De la familia de mi padre sé poco, nada en realidad, pero la de mi mamá es otra cosa. Y aunque no los conozco a todos (les crecen hijos como conejos, de suerte tal que en esta tercera generación existen un sinfín de rostros definitivamente sin nombre), conozco a la inmensa mayoría y con todos he convivido. De hecho, mi primera infancia está poblada de mis primos. En algún punto de nuestra historia común vivimos calle de por medio y definitivamente sin ellos no se pueden explicar las peripecias de mi adolescencia y juventud temprana.
Fue con Beto con quién más afinidad tuve en la pubertad, con Salvador con quien me fumé mi primer cigarro, con Martín con quien lamenté un célebre descalabro amoroso y mejor no le sigo porque sería una historia de nunca acabar; pero, definitivamente, Homero siempre estuvo ahí. El mayor de los hermanos, él y Paty, mi hermana, constituyeron una especie de referente en las vidas de todos nosotros. Se casaron primero, fueron los primeros en traer a la familia nuevos retoños, etc. Así, es como se perfila la vida de las personas: vivencias, anécdotas, recuerdos, charlas interminables que giran en torno a las mil y una incidencias propias de una familia que suma decenas de miembros, dispersos en una amplia geografía.

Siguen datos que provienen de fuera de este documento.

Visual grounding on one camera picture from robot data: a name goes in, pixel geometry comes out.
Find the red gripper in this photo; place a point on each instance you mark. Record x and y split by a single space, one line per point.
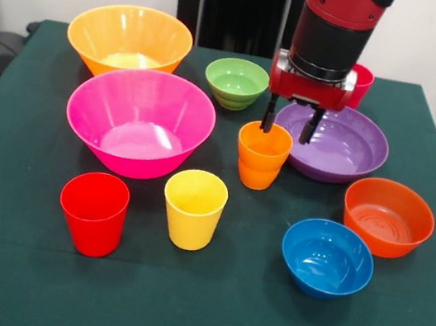
310 89

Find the orange cup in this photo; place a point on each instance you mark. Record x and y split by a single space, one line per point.
257 181
262 160

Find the stack of green bowls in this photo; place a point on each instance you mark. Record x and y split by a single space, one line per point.
235 86

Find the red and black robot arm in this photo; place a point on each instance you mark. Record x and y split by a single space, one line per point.
330 39

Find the purple bowl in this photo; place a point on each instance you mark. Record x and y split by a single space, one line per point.
340 158

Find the crimson cup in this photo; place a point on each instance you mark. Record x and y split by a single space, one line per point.
362 91

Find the yellow cup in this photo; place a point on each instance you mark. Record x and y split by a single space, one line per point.
190 229

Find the orange-red bowl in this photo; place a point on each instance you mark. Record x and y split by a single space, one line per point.
380 244

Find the blue bowl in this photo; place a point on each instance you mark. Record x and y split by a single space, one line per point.
323 287

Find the large pink bowl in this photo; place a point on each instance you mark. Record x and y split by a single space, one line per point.
97 109

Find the large orange bowl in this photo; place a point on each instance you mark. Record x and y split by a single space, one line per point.
96 38

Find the dark green table cloth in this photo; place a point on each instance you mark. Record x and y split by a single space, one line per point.
192 313

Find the red cup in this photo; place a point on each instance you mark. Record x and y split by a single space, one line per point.
93 234

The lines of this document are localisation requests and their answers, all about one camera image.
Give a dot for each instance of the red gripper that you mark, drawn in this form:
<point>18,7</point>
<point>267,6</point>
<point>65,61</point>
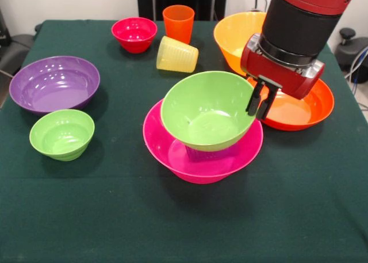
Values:
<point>276,73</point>

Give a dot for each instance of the large green bowl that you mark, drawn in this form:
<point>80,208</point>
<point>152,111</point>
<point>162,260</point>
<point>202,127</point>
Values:
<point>210,113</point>

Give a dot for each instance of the purple cup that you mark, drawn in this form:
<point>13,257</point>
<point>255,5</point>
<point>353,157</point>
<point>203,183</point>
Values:
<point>207,155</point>

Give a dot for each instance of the yellow bowl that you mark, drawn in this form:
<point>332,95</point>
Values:
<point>230,32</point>

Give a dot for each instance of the yellow cup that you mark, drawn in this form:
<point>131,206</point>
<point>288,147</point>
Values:
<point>178,57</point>

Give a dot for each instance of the pink bowl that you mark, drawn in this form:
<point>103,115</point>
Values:
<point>161,153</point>

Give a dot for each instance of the orange bowl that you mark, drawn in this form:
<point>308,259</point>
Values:
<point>293,113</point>

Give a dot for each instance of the black round equipment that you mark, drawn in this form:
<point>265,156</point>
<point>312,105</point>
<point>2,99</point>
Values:
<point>349,50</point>

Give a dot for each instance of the orange cup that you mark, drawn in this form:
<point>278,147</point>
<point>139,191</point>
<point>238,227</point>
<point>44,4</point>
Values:
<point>178,27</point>

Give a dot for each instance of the red bowl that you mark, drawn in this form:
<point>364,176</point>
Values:
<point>135,35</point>

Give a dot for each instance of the dark green tablecloth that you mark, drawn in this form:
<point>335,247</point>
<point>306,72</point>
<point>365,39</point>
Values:
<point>86,202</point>

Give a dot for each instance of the small green bowl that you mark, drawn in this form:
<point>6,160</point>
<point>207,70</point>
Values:
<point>61,136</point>

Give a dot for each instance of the purple bowl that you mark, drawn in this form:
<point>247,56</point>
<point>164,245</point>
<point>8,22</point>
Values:
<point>54,87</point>

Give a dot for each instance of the dark grey chair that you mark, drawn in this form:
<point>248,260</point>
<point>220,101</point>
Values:
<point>17,50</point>

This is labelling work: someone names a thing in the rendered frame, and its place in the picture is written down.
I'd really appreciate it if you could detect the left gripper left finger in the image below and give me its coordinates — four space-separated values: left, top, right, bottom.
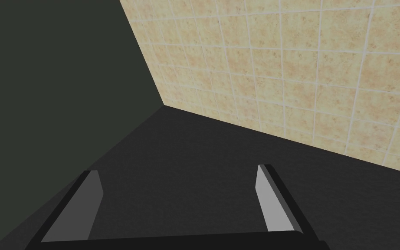
39 170 104 243

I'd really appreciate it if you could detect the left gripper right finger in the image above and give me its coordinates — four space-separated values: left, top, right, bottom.
255 164 305 234

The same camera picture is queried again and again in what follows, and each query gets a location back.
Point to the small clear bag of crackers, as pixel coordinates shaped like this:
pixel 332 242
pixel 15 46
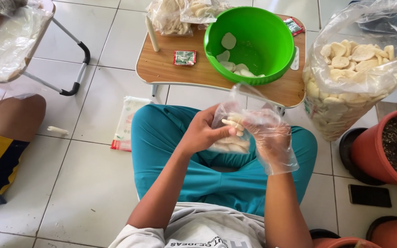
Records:
pixel 234 119

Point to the person's white shirt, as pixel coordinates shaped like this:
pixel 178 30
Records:
pixel 198 230

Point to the white candle stub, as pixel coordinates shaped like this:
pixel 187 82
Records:
pixel 57 130

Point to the pack of plastic bags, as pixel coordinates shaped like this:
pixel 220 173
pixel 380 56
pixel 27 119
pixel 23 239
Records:
pixel 126 120

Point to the black pot saucer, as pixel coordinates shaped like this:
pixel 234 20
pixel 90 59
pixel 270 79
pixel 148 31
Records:
pixel 348 151

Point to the person's teal trousers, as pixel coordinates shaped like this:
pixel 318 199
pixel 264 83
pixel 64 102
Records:
pixel 171 151

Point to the black smartphone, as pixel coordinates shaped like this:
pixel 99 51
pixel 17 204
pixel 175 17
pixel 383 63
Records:
pixel 369 195

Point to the white candle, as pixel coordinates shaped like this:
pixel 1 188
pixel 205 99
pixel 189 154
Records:
pixel 152 34

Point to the person's right fingers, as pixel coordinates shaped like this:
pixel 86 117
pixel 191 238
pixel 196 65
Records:
pixel 253 127

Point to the folding table with black feet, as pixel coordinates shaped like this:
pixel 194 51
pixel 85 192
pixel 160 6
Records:
pixel 47 44

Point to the small wooden folding table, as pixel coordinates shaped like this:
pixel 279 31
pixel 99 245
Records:
pixel 171 65

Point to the person's right hand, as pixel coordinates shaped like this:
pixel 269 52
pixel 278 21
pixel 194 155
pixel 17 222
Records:
pixel 271 139

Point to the red green seasoning sachet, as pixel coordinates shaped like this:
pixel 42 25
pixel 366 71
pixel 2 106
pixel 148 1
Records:
pixel 293 26
pixel 184 57

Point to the large clear sack of crackers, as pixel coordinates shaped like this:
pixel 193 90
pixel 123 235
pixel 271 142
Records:
pixel 353 72

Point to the packed clear cracker bag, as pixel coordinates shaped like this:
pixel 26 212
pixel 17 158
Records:
pixel 202 10
pixel 169 19

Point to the green plastic bowl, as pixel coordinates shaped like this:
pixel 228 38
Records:
pixel 250 44

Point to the empty clear plastic bag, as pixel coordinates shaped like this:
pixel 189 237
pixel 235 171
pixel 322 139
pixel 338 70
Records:
pixel 9 44

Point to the terracotta plant pot with soil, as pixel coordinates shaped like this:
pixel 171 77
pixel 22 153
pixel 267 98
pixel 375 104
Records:
pixel 391 151

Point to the raw white crackers in bowl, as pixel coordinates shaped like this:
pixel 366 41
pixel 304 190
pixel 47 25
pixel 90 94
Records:
pixel 234 60

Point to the person's left hand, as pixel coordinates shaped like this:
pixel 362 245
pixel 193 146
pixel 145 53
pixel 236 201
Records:
pixel 200 132

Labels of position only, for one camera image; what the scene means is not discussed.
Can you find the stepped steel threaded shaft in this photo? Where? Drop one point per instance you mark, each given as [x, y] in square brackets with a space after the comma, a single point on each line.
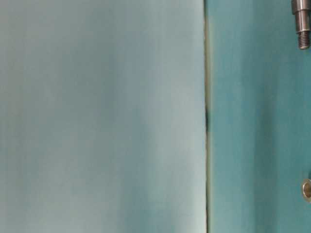
[301, 9]

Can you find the silver metal washer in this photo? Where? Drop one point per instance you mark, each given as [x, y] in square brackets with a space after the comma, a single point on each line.
[306, 190]

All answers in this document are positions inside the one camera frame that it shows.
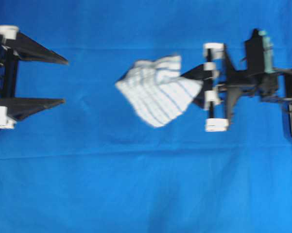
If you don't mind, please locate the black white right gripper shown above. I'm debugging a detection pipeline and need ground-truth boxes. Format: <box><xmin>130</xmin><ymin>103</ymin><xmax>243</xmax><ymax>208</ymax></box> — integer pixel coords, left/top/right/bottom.
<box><xmin>181</xmin><ymin>43</ymin><xmax>259</xmax><ymax>132</ymax></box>

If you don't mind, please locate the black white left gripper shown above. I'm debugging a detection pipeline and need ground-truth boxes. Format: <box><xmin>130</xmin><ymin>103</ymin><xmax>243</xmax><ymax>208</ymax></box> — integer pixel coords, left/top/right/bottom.
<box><xmin>0</xmin><ymin>25</ymin><xmax>69</xmax><ymax>130</ymax></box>

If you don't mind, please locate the white blue-striped towel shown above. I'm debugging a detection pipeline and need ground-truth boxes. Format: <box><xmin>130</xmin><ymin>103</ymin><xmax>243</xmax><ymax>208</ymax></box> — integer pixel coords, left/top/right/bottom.
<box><xmin>115</xmin><ymin>55</ymin><xmax>203</xmax><ymax>128</ymax></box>

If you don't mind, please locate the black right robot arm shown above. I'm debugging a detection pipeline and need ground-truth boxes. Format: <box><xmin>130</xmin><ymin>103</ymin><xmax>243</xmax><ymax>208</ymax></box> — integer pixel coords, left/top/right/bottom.
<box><xmin>182</xmin><ymin>29</ymin><xmax>292</xmax><ymax>137</ymax></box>

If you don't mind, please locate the blue table cloth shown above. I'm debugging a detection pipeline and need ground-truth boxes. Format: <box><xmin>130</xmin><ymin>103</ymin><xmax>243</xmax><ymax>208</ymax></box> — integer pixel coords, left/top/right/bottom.
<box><xmin>0</xmin><ymin>0</ymin><xmax>292</xmax><ymax>233</ymax></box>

Con Homero, alguna vez me fui de gira. Manejaba él un tráiler blanco, si mal no recuerdo, y por ahí anduvimos, yendo y viniendo, devorando kilómetros. Yo de poco o nada podía servirle pues soy, siempre he sido, un negado para la mecánica y en general para las cosas prácticas del mundo, así que lo único que debió divertirlo fue mi cháchara incesante, producto del caudal de lecturas que, ya entonces, sumaba cientos de libros. A risotadas celebraba mis ocurrencias; yo no recuerdo cómo ni porque, a los dieciséis años poseía yo un caudal inagotable de chistes de todos los colores que lo hacían estallar en estruendosas carcajadas. Éramos muy disímiles, él grande, fuerte, tosco, vital; yo, escuchimizado, sombrío, taciturno, fúnebre casi, pero la sangre llama, tal parece, y en esas semanas hallamos la senda del entendimiento. Así es también este asunto de ser familia: el afecto incondicional lo desborda todo y vence al tiempo y la distancia.
Murió Homero, pues, queden estas palabras que lo recuerdan y celebran su vida. Un abrazo para mi tía Rosa, el único bastión que queda de la generación de nuestros mayores, para mis primos y sobrinos; para todos, que la muerte nos alcance sin sobresaltos y nos halle en paz, de ánimo entero, con la consciencia tranquila y una sonrisa en los labios.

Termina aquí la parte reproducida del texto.